Techcrunch has a post on Facebook's data analysis.
How Big Is Facebook’s Data? 2.5 Billion Pieces Of Content And 500+ Terabytes Ingested Every Day
Facebook revealed some big, big stats on big data to a few reporters at its HQ today, including that its system processes 2.5 billion pieces of content and 500+ terabytes of data each day. It’s pulling in 2.7 billion Like actions and 300 million photos per day, and it scans roughly 105 terabytes of data each half hour. Plus it gave the first details on its new “Project Prism”.
VP of Engineering Jay Parikh explained why this is so important to Facebook: “Big data really is about having insights and making an impact on your business. If you aren’t taking advantage of the data you’re collecting, then you just have a pile of data, you don’t have big data.” By processing data within minutes, Facebook can rollout out new products, understand user reactions, and modify designs in near real-time.

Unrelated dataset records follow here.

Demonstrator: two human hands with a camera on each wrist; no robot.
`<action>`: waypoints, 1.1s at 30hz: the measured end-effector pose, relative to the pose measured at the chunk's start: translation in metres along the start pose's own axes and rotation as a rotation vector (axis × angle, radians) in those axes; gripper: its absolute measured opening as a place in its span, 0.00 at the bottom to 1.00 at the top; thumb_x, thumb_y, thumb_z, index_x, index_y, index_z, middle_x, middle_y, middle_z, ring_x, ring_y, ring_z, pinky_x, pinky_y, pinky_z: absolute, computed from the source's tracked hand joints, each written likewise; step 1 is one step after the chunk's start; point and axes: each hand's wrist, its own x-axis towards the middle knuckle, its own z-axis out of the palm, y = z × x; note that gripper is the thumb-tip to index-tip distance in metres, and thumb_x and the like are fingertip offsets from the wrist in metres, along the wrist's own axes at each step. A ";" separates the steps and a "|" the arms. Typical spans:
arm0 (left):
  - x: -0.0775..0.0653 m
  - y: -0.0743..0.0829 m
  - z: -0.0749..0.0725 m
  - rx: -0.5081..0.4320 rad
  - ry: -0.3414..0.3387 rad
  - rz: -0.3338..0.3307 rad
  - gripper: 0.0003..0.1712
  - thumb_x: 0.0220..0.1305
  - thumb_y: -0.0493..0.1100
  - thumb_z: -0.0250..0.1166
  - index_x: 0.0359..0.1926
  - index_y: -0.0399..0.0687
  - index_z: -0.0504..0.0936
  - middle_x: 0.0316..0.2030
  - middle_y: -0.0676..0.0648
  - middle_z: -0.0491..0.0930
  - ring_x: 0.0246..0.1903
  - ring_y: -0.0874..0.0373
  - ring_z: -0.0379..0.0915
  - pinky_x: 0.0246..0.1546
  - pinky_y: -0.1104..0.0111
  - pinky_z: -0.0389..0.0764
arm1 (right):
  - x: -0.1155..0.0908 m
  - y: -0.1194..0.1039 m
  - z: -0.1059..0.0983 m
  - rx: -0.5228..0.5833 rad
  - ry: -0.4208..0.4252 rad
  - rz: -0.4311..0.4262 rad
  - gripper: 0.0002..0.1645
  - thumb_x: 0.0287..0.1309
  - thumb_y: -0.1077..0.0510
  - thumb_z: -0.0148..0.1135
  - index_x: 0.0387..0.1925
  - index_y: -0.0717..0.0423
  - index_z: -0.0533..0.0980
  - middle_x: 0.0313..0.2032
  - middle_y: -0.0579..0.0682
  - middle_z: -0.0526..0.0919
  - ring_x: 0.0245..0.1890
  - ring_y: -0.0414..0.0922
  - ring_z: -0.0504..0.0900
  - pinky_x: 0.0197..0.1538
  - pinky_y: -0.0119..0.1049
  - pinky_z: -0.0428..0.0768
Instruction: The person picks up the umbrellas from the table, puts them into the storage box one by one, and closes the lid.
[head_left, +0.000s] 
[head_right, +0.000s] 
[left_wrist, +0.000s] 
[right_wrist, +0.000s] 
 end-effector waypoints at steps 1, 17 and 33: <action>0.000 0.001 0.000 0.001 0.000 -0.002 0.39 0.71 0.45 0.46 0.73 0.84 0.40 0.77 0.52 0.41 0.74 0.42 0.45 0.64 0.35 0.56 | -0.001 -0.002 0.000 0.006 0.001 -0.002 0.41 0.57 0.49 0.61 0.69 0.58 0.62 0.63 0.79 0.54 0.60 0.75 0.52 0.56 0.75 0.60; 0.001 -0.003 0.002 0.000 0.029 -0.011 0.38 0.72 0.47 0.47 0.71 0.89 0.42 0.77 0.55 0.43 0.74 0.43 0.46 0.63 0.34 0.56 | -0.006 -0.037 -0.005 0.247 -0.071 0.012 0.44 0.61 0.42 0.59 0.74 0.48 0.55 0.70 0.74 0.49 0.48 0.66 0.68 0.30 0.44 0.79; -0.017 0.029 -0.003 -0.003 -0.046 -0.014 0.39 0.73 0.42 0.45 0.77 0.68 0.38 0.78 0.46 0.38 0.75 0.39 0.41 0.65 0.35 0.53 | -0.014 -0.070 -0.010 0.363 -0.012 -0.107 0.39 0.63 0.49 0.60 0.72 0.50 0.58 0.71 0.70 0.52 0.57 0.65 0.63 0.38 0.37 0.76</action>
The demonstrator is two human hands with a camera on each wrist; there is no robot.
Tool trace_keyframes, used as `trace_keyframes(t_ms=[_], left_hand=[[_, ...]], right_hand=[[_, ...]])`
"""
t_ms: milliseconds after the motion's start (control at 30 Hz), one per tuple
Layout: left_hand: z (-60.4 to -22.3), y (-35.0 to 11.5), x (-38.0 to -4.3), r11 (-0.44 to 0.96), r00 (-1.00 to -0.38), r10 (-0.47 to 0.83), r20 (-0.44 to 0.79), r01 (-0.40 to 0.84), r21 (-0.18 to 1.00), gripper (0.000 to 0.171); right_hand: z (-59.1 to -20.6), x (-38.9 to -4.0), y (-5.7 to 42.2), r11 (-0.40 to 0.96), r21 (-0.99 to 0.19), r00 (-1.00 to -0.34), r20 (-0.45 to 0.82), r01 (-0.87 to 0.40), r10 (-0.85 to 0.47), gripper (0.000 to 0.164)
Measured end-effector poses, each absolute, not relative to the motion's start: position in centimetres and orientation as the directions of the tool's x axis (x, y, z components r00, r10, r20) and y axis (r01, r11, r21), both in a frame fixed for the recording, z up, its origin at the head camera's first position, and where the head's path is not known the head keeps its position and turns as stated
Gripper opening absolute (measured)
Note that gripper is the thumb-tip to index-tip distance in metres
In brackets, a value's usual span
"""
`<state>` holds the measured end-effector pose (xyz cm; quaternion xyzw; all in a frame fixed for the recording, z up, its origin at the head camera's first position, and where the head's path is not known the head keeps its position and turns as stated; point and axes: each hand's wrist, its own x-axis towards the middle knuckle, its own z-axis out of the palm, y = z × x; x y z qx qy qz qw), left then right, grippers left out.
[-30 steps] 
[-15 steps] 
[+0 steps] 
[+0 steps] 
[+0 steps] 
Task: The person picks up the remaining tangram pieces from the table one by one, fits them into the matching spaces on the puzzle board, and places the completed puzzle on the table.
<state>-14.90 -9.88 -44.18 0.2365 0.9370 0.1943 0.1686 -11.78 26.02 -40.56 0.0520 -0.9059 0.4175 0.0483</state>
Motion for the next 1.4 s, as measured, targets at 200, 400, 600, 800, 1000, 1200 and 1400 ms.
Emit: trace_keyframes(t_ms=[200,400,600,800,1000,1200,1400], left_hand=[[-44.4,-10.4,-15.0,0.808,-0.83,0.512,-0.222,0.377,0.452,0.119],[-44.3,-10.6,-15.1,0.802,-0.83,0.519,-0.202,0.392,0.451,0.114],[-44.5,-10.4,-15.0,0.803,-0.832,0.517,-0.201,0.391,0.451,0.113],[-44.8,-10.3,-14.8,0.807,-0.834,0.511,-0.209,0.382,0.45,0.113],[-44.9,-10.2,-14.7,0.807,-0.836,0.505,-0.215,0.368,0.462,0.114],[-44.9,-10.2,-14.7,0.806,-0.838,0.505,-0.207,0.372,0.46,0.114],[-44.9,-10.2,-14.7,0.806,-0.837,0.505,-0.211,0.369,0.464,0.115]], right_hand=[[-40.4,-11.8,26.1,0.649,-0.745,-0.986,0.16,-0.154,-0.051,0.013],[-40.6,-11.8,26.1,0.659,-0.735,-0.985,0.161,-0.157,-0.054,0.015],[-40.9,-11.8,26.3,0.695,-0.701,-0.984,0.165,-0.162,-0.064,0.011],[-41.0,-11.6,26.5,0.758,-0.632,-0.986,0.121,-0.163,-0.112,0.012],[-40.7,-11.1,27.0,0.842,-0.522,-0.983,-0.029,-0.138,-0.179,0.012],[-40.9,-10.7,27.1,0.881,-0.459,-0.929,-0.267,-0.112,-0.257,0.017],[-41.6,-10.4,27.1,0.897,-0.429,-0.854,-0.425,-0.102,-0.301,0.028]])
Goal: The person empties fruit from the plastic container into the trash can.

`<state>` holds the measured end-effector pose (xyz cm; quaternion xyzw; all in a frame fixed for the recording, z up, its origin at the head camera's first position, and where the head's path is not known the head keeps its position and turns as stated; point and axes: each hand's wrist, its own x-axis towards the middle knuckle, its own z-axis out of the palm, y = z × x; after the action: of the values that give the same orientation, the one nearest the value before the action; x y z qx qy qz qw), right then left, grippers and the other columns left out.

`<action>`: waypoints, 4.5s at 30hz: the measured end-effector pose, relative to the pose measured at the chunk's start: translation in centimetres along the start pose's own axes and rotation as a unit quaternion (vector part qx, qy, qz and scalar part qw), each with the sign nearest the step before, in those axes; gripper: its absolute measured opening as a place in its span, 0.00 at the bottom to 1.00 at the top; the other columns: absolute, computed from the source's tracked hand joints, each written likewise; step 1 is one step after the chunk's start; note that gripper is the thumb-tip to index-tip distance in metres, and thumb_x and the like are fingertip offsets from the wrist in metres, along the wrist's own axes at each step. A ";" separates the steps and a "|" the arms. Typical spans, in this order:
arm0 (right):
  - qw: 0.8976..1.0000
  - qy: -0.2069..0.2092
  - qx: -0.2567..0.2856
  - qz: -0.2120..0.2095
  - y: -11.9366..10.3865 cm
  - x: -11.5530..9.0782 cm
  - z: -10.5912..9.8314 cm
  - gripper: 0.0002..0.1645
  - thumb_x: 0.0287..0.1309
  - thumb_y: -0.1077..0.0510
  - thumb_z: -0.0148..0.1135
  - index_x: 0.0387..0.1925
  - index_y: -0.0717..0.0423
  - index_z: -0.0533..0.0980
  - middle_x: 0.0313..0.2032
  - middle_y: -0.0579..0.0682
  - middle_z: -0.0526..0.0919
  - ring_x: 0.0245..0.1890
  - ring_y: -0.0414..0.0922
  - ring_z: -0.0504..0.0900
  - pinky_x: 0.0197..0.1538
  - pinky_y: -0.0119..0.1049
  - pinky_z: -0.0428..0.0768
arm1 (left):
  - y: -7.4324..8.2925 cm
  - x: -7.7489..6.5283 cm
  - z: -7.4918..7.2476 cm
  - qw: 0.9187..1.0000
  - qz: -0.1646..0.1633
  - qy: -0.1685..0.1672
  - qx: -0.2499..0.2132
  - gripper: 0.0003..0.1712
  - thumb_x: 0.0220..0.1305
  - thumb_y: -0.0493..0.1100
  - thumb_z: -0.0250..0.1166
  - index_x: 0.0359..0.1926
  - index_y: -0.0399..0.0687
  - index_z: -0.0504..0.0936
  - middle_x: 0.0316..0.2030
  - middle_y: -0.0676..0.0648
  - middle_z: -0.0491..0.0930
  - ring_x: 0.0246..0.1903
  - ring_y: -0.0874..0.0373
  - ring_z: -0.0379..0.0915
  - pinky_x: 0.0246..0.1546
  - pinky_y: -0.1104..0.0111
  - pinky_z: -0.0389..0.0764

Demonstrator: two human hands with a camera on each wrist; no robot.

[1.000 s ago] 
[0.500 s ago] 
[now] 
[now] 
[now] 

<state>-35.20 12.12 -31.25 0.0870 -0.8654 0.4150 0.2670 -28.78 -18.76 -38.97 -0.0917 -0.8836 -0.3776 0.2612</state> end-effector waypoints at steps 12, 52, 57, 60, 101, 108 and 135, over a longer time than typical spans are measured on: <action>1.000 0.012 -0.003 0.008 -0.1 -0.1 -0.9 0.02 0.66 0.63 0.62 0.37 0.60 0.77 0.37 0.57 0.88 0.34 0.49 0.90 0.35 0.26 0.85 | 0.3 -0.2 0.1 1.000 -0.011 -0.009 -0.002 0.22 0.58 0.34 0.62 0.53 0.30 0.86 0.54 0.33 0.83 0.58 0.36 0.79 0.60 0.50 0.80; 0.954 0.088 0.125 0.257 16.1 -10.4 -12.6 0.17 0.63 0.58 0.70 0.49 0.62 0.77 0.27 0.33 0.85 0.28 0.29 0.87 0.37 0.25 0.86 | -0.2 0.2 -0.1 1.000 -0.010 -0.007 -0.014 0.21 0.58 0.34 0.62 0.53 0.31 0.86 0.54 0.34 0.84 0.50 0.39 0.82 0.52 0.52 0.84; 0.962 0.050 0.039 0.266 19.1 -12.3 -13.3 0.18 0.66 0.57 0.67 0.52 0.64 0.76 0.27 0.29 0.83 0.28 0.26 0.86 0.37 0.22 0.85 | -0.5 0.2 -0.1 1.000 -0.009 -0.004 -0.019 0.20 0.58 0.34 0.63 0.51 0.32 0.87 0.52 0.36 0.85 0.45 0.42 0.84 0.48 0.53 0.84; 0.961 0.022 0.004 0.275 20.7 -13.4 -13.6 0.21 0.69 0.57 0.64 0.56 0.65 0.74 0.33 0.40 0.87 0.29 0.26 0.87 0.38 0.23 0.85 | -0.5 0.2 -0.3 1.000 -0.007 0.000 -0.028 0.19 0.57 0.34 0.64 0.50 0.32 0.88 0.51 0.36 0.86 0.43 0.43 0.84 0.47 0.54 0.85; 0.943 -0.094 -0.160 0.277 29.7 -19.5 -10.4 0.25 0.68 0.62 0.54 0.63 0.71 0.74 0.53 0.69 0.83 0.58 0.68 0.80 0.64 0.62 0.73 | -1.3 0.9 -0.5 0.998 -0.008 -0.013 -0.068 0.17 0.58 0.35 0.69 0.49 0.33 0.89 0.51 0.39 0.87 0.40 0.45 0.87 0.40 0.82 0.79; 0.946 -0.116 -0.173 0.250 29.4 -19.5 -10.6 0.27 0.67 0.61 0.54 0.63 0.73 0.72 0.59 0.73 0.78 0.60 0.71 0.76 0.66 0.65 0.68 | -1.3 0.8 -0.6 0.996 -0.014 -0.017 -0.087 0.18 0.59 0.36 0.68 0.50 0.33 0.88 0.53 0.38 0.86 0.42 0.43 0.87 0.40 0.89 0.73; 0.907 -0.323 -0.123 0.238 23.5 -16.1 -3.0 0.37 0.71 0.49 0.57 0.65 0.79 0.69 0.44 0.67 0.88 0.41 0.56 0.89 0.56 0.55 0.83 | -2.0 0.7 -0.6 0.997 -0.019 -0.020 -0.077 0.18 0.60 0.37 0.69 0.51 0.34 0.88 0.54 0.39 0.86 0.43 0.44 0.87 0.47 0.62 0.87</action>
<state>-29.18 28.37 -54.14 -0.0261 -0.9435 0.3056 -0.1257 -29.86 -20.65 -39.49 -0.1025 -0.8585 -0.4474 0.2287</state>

Another stat Facebook revealed was that over 100 petebytes of data are stored in a single Hadoop disk cluster, and Parikh noted “We think we operate the single largest Hadoop system in the world.” In a hilarious moment, when asked “Is your Hadoop cluster bigger than Yahoo’s?”, Parikh proudly stated “Yes” with a wink.
If you concerned about who looks at the data, consider one way to get fired is to look where you are not supposed to.
Users might be a little bit uneasy about the idea that Facebook employees could look so deep into their activity, but Facebook assured me there are numerous protections against abuse. All data access is logged so Facebook can track which workers are looking at what. Only those working on building products that require data access get it, and there’s an intensive training process around acceptable use. And if an employee pries where they’re not supposed to, they’re fired. Parikh stated strongly “We have a zero-tolerance policy.”